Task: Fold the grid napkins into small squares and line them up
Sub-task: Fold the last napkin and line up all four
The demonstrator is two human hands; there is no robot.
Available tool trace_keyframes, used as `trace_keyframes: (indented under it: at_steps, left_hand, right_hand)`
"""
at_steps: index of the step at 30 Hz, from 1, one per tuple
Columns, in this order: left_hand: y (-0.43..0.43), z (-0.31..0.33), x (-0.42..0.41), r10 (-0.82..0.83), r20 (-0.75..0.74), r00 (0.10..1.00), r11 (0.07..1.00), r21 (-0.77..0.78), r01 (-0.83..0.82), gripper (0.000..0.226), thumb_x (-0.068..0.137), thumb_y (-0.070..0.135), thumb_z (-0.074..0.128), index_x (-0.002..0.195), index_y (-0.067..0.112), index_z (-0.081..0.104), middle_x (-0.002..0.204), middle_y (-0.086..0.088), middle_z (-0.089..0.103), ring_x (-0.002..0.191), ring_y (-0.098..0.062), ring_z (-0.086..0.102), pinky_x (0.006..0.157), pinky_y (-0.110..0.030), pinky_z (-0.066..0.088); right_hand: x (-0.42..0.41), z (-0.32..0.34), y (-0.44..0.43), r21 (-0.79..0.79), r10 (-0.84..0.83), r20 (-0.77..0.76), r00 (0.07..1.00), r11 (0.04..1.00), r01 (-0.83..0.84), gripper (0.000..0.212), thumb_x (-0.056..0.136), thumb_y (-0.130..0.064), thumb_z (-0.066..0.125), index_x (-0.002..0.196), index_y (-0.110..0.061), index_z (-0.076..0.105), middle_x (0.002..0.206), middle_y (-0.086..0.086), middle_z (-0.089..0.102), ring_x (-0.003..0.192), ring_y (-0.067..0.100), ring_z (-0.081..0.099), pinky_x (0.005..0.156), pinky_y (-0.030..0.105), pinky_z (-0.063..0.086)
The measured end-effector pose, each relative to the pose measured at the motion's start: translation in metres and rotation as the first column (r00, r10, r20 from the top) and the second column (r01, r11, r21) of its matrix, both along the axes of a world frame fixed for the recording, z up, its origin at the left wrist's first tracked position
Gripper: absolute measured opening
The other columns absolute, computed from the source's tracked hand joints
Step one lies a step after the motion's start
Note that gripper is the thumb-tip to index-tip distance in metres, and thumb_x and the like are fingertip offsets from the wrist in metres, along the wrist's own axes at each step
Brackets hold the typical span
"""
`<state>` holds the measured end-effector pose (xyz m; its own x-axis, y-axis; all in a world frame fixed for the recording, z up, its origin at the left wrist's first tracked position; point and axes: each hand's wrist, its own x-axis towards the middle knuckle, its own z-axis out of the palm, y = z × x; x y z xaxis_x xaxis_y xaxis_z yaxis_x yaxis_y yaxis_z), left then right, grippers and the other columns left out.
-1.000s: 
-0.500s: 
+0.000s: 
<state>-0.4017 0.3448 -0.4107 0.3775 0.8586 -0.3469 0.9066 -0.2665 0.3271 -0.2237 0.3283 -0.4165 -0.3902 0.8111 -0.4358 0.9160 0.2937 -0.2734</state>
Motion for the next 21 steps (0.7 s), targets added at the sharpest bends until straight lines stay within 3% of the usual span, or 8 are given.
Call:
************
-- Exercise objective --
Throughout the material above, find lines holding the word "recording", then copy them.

-- Response for this exercise --
The measured end-effector pose, each relative to the pose measured at the motion's start: translation in metres and rotation as the first column (r00, r10, r20 from the top) and the second column (r01, r11, r21) of its matrix, both along the axes of a world frame fixed for the recording, z up, its origin at the left wrist's first tracked position
`<state>` holds the measured end-effector pose (xyz m; its own x-axis, y-axis; all in a world frame fixed for the recording, z up, its origin at the left wrist's first tracked position; point and axes: each hand's wrist, its own x-axis towards the middle knuckle, its own z-axis out of the palm, y = z × x; x y z xaxis_x xaxis_y xaxis_z yaxis_x yaxis_y yaxis_z), left then right, grippers and the other columns left out.

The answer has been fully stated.